[Problem to work on]
Lines from the one with "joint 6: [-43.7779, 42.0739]" through the end of the listing below should be set down exactly, with no other line included.

[Source data]
----------------

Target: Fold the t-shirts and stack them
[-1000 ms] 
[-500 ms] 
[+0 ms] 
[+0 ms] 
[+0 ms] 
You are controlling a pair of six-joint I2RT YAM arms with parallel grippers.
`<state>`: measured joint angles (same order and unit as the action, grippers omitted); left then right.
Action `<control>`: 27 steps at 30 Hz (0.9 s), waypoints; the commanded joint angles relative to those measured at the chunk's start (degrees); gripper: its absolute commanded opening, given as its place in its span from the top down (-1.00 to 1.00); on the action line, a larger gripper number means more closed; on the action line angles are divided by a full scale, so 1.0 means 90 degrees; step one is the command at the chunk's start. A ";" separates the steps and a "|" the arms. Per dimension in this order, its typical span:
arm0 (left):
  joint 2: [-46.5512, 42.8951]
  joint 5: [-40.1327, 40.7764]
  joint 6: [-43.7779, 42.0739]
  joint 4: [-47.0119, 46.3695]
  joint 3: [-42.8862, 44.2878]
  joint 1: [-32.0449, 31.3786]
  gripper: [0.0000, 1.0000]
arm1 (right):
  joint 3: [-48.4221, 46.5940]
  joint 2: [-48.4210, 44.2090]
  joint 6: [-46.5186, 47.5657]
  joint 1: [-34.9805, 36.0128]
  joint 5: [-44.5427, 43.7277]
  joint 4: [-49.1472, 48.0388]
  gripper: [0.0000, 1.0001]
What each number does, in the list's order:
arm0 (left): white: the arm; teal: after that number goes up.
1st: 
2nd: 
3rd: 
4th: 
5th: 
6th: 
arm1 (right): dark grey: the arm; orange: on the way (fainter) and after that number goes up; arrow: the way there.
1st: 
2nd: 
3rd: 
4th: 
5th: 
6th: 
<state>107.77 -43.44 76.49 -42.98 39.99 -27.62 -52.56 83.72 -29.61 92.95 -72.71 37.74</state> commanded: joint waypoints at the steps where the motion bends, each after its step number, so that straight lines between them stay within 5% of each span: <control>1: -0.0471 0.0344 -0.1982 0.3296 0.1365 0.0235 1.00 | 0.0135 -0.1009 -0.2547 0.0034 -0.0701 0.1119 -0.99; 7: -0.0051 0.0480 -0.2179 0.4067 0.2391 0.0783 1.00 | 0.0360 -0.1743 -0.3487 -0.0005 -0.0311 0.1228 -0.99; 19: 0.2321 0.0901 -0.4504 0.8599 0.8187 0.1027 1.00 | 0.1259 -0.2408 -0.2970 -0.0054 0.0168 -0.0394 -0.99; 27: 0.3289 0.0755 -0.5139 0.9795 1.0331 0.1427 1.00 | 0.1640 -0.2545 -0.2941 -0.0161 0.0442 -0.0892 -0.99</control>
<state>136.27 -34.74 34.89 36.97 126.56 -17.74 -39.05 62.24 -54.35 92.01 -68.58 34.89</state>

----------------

[Reply]
  joint 6: [-43.7779, 42.0739]
  joint 4: [-47.0119, 46.3695]
  joint 3: [-42.8862, 44.2878]
  joint 1: [-32.0449, 31.3786]
  gripper: [0.0000, 1.0000]
arm1 (right):
  joint 3: [-48.4221, 46.5940]
  joint 2: [-48.4210, 44.2090]
  joint 6: [-46.5186, 47.5657]
  joint 1: [-34.9805, 36.0128]
  joint 5: [-44.5427, 43.7277]
  joint 4: [-49.1472, 48.0388]
  gripper: [0.0000, 1.0001]
What each number does, in the list's order:
arm0 (left): white: the arm; teal: after that number goes up.
1st: 
2nd: 
3rd: 
4th: 
5th: 
6th: 
arm1 (right): dark grey: the arm; orange: on the way (fainter) and after that number goes up; arrow: the way there.
1st: 
2nd: 
3rd: 
4th: 
5th: 
6th: 
<state>107.77 -43.44 76.49 -42.98 39.99 -27.62 -52.56 83.72 -29.61 92.95 -72.71 37.74</state> commanded: joint waypoints at the steps where the motion bends, each after its step number, so that straight lines between them stay within 5% of each span: <control>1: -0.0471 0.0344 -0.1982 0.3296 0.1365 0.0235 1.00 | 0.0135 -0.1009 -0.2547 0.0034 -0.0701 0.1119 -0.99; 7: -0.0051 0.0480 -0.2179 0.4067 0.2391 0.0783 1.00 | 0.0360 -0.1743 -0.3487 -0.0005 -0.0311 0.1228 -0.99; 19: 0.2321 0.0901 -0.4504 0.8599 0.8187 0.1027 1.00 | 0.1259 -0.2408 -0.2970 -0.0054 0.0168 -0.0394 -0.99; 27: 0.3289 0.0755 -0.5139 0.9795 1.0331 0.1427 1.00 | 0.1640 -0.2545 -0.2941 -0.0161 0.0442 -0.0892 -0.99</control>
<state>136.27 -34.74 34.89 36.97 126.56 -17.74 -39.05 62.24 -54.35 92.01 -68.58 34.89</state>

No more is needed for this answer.